All the same, this is an erudite study that will need to be taken into consideration by anyone interested in patrocinium publicum in the narrow sense of the term. Few individuals, however, will spend $162 for a book that, as usual, Brill has published without copyediting, a cost-saving (!) omission whose unfortunate consequences are apparent on nearly every page.
1. L. Harmand, Un aspect social et politique du monde romain: le patronat sur les collectivités publiques des origins au Bas-Empire (Paris, 1957); J. U. Krause, Spätantike Patronsformen in Westen des römischen Reiches (Munich, 1987); C. Eilers, Roman Patrons of Greek Cities (Oxford, 2001); F. Canali de Rossi, Il ruolo dei ‘patroni’ nelle relazioni politiche fra il mondo Greco e Roma in età repubblicana ed augustea (Munich, 2001).
2. Eilers, op. cit. in the preceding note.

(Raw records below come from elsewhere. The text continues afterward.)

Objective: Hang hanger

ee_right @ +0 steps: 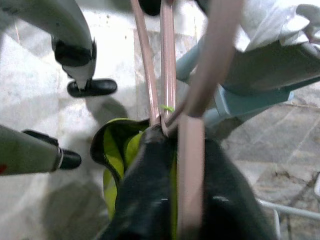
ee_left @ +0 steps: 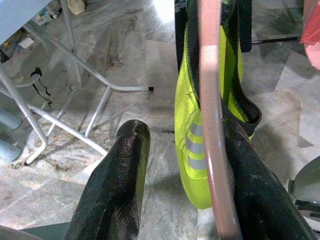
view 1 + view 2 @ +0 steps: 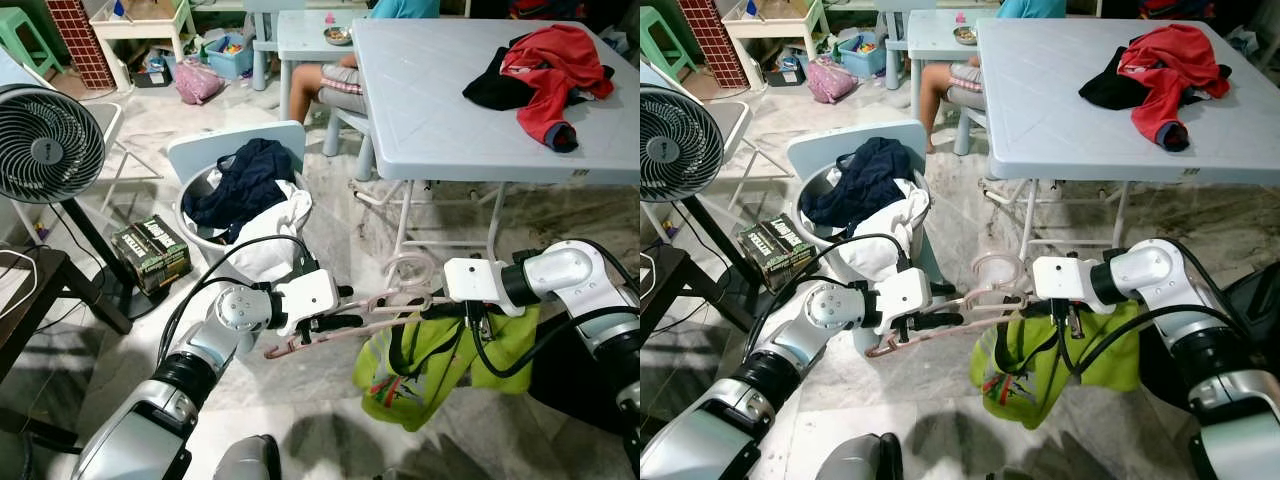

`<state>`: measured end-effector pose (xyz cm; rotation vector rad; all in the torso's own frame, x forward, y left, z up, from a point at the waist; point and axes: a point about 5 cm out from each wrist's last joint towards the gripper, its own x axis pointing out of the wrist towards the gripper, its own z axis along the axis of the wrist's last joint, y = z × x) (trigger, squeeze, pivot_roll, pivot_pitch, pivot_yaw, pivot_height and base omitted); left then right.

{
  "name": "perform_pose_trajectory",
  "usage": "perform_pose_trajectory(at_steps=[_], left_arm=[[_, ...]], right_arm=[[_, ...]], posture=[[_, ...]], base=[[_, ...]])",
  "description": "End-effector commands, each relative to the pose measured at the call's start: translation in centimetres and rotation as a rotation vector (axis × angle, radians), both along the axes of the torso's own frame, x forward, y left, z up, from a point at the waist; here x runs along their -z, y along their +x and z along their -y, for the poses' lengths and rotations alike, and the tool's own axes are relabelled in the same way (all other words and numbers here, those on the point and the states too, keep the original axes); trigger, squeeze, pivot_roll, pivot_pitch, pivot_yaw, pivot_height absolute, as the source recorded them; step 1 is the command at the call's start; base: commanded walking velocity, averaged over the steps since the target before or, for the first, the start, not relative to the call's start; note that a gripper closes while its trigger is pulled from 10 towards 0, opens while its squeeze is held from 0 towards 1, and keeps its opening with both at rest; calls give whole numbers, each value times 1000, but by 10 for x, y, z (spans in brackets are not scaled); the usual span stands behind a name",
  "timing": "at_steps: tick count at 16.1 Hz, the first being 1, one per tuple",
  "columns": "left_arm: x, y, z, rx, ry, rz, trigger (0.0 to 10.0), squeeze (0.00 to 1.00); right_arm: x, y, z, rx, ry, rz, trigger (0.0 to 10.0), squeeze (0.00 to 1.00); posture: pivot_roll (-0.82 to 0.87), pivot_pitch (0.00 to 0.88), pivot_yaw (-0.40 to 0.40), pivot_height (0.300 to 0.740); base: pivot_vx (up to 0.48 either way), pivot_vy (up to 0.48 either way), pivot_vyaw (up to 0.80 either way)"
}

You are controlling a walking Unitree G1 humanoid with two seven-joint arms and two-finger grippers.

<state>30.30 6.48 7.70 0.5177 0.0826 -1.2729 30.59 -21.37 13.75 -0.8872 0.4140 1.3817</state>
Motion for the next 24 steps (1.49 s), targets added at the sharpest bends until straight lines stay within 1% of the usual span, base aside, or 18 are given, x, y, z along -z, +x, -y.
perform_pose_trajectory(at_steps=[1, 4, 6, 9, 10, 11, 12, 14, 15, 16, 17, 18, 19, 20, 21, 22, 23, 24], left_arm=[[-18, 12, 6, -65, -95, 47, 0, 0], [-18, 12, 6, -80, -106, 45, 0, 0], [-18, 12, 6, -98, -125, 51, 0, 0], [-20, 13, 8, -118, -141, 64, 0, 0], [-20, 13, 8, -121, -143, 65, 0, 0], [-21, 14, 7, -129, -149, 70, 0, 0], [-22, 14, 7, -144, -157, 78, 0, 0], [-24, 15, 6, -154, -166, 91, 0, 0], [-24, 15, 6, -155, -167, 95, 0, 0], [-25, 15, 6, -157, -171, 109, 0, 0], [-28, 14, 8, -153, -181, 130, 0, 0], [-29, 14, 9, -152, -184, 134, 0, 0], [-31, 13, 10, -155, -193, 150, 0, 0], [-33, 13, 9, -165, -204, 170, 0, 0], [-34, 14, 8, -173, -206, 178, 0, 0], [-35, 14, 7, -178, -207, 180, 0, 0], [-35, 15, 5, -180, -207, 181, 0, 0], [-37, 15, 4, -181, -207, 186, 0, 0]], right_arm=[[-9, 2, -18, -88, 54, 1, 10000, 1000], [-25, 17, -15, -8, 121, 34, 10000, 1000], [-39, 29, -16, 49, 200, 89, 10000, 1000], [-46, 39, -19, 118, 278, 187, 10000, 1000], [-47, 40, -19, 127, 278, 207, 10000, 1000], [-49, 42, -17, 152, 288, 250, 10000, 1000], [-57, 47, -12, 224, 324, 346, 10000, 1000], [-62, 52, -2, 343, 366, 436, 10000, 1000], [-62, 53, 1, 387, 382, 458, 10000, 1000], [-62, 56, 7, 489, 421, 496, 10000, 1000], [-55, 57, 18, 668, 497, 512, 10000, 1000], [-53, 57, 20, 704, 510, 514, 10000, 1000], [-48, 55, 25, 787, 520, 549, 10000, 1000], [-30, 50, 34, 919, 512, 555, 10000, 1000], [-20, 47, 38, 1003, 510, 544, 10000, 1000], [-12, 43, 41, 1046, 513, 507, 10000, 698], [-4, 40, 41, 1051, 505, 465, 10000, 43], [11, 35, 43, 1071, 470, 348, 10000, 0]], posture=[[-63, 30, -1, 740], [-58, 25, -3, 740], [-59, 25, -2, 740], [-58, 29, -2, 740], [-55, 26, -2, 740], [-54, 28, 0, 740], [-54, 31, 2, 740], [-54, 36, 2, 740], [-55, 39, 2, 740], [-56, 40, 2, 740], [-56, 46, 3, 740], [-56, 46, 3, 740], [-55, 50, 5, 740], [-52, 56, 9, 740], [-49, 60, 11, 740], [-44, 63, 12, 740], [-44, 63, 12, 740], [-43, 66, 13, 740]], base=[[0, 0, 0], [0, 0, 0], [0, 0, 0], [0, 0, 0], [0, 0, 0], [0, 0, 0], [0, 0, 0], [0, 0, 0], [0, 0, 0], [0, 0, 0], [0, 0, 0], [0, 0, 0], [0, 0, 0], [0, 0, 0], [0, 0, 0], [0, 0, 0], [0, 0, 0], [0, 0, 0]])
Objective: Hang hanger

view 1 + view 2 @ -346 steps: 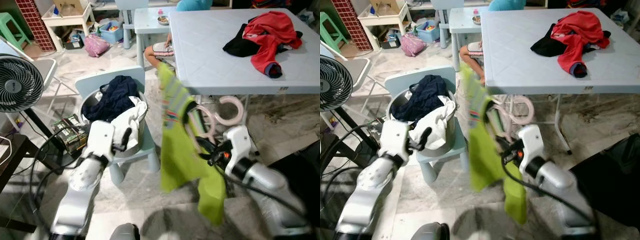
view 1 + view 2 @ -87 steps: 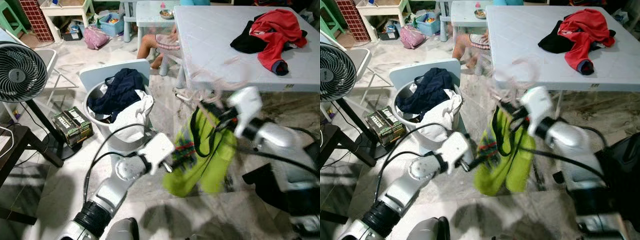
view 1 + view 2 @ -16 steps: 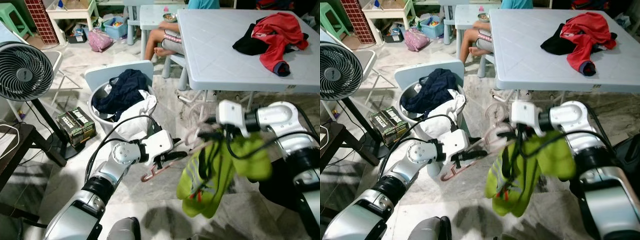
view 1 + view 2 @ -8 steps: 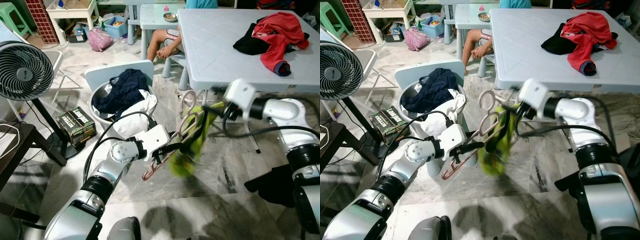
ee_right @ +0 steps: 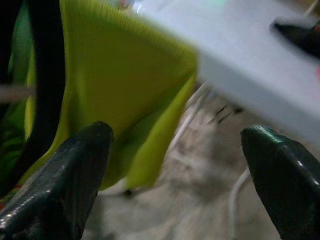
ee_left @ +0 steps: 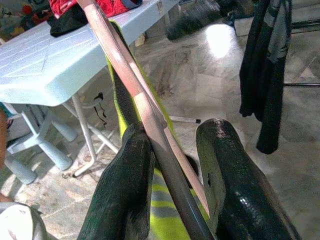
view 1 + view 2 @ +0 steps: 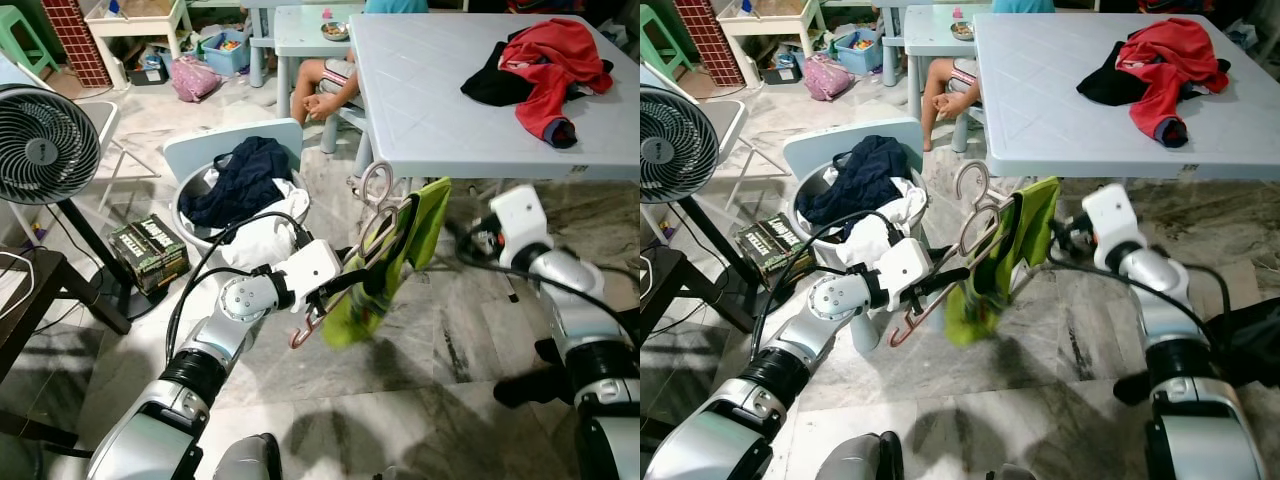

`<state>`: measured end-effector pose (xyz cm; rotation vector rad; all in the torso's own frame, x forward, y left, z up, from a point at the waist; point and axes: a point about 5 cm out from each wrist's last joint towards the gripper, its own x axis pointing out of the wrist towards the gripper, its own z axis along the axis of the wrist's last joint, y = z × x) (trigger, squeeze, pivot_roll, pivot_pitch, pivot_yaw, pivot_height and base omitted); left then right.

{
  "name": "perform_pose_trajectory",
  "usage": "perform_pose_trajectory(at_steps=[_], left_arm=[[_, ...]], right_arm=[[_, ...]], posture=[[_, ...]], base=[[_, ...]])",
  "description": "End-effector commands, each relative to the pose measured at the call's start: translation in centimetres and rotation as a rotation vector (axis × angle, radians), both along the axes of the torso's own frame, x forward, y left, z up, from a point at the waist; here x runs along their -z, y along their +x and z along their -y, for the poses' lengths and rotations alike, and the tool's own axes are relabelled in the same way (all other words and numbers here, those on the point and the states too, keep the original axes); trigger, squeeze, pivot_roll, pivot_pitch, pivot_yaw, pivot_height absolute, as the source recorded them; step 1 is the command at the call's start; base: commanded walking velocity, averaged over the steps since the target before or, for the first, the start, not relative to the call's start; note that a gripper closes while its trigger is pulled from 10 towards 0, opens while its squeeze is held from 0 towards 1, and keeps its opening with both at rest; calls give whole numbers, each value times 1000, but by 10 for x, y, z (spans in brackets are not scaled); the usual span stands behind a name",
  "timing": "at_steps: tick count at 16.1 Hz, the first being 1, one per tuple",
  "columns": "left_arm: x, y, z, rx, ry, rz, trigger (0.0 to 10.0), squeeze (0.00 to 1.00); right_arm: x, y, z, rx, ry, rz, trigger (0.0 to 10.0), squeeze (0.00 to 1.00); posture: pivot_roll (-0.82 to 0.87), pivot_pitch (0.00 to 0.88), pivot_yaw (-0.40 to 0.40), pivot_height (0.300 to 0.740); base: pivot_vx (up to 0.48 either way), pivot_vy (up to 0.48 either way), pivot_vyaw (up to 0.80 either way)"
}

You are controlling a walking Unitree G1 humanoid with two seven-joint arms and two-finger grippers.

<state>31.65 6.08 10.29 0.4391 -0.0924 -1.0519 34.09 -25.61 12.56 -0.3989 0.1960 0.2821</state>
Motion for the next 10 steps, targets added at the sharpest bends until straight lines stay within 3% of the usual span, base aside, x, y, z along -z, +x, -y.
perform_pose_trajectory(at_steps=[1, 3, 5, 6, 8, 10], left_arm=[[-13, 1, -1, 9, -28, 52, 0, 0], [-14, -1, -1, 28, -25, 58, 0, 0], [-16, -6, -1, 65, -16, 67, 0, 0], [-18, -7, -1, 70, -19, 72, 0, 0], [-21, -11, 4, 99, -25, 77, 0, 0], [-25, -12, 7, 113, -34, 80, 0, 0]], right_arm=[[7, -4, 3, -18, 32, -93, 10000, 0], [16, -9, 3, -43, 25, -166, 10000, 0], [28, -20, -3, -145, 33, -278, 10000, 0], [34, -24, -9, -180, 87, -323, 10000, 0], [37, -24, -26, -214, 177, -313, 10000, 0], [38, -18, -34, -175, 187, -271, 10000, 0]], posture=[[-41, 67, 15, 740], [-40, 68, 16, 740], [-32, 69, 16, 740], [-32, 69, 16, 740], [-26, 67, 15, 740], [-23, 63, 12, 740]], base=[[0, 0, 0], [0, 0, 0], [0, 0, 0], [0, 0, 0], [0, 0, 0], [0, 0, 0]])
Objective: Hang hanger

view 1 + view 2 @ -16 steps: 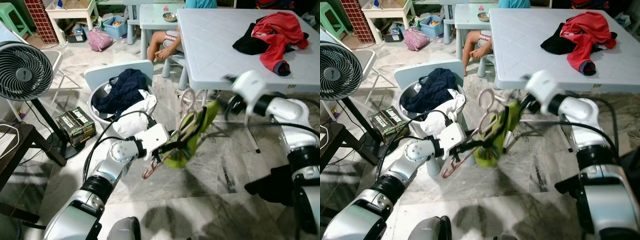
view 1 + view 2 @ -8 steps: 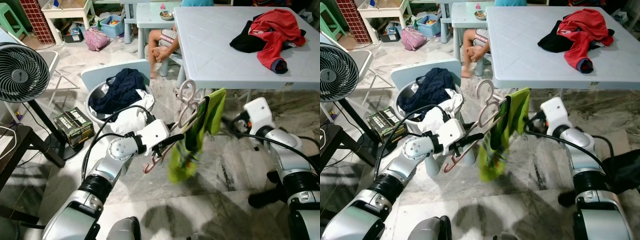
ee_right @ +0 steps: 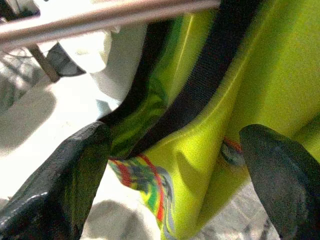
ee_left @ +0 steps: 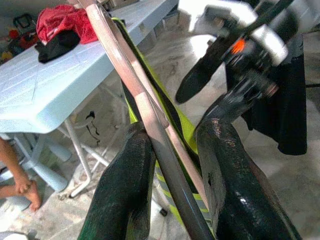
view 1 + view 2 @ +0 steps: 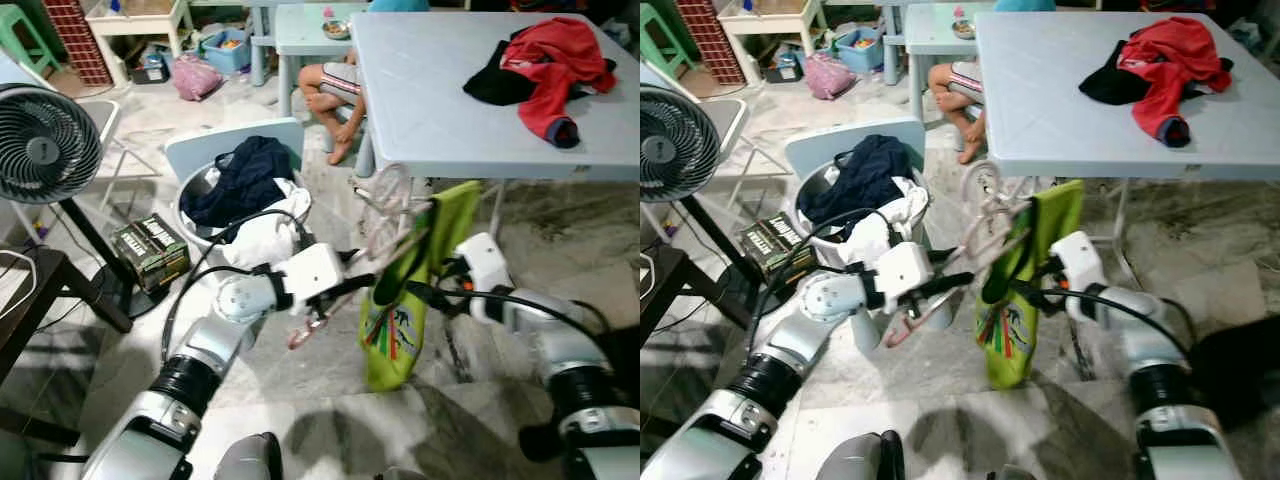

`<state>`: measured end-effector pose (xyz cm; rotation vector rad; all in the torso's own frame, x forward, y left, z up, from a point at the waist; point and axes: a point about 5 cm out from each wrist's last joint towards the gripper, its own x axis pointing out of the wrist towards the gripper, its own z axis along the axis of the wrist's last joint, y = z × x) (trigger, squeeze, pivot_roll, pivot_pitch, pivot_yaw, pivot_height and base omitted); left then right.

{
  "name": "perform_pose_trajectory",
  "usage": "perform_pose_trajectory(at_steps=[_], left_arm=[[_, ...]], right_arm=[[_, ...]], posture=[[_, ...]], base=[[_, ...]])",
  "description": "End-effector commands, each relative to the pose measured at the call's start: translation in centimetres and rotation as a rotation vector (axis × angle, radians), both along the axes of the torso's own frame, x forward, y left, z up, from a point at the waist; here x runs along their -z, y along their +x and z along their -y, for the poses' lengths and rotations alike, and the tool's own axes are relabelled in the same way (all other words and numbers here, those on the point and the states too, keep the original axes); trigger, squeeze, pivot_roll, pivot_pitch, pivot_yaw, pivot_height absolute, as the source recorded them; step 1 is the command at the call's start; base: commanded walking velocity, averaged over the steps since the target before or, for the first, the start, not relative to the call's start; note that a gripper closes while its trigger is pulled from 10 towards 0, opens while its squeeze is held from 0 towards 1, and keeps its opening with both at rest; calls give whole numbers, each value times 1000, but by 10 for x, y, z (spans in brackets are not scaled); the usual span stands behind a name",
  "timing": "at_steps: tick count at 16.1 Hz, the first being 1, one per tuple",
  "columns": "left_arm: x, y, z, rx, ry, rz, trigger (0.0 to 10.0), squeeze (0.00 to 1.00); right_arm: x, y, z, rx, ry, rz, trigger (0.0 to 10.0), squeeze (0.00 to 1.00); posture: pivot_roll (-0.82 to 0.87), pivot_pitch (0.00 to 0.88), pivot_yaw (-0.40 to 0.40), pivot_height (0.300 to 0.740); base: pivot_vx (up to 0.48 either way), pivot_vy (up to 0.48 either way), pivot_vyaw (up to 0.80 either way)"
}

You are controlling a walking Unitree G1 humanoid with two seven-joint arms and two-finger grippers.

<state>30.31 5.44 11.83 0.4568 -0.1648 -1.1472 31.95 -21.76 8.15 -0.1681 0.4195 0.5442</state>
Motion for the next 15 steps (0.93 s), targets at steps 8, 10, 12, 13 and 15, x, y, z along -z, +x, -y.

3. See, e.g., p. 128: “Roman ideology may have made a distinction between benefaction and formal patronage, and members of the elite may have been careful to respect such distinctions in their relations with their equals; in practice, however, the two were readily conflated.”
4. Notably G. Woolf, Becoming Roman. The Origins of Provincial Civilization in Gaul (Cambridge, 1998); C. Ando, Imperial Ideology and Provincial Loyalty in the Roman Empire (Berkeley; Los Angeles, 2000); E. Fentress (ed.), Romanization and the City. Creation, Transformations, and Failures (Portsmouth, RI, 2000); C. Noreña, Imperial Ideals in the Roman West. Representation, Circulation, Power (Cambridge, 2011).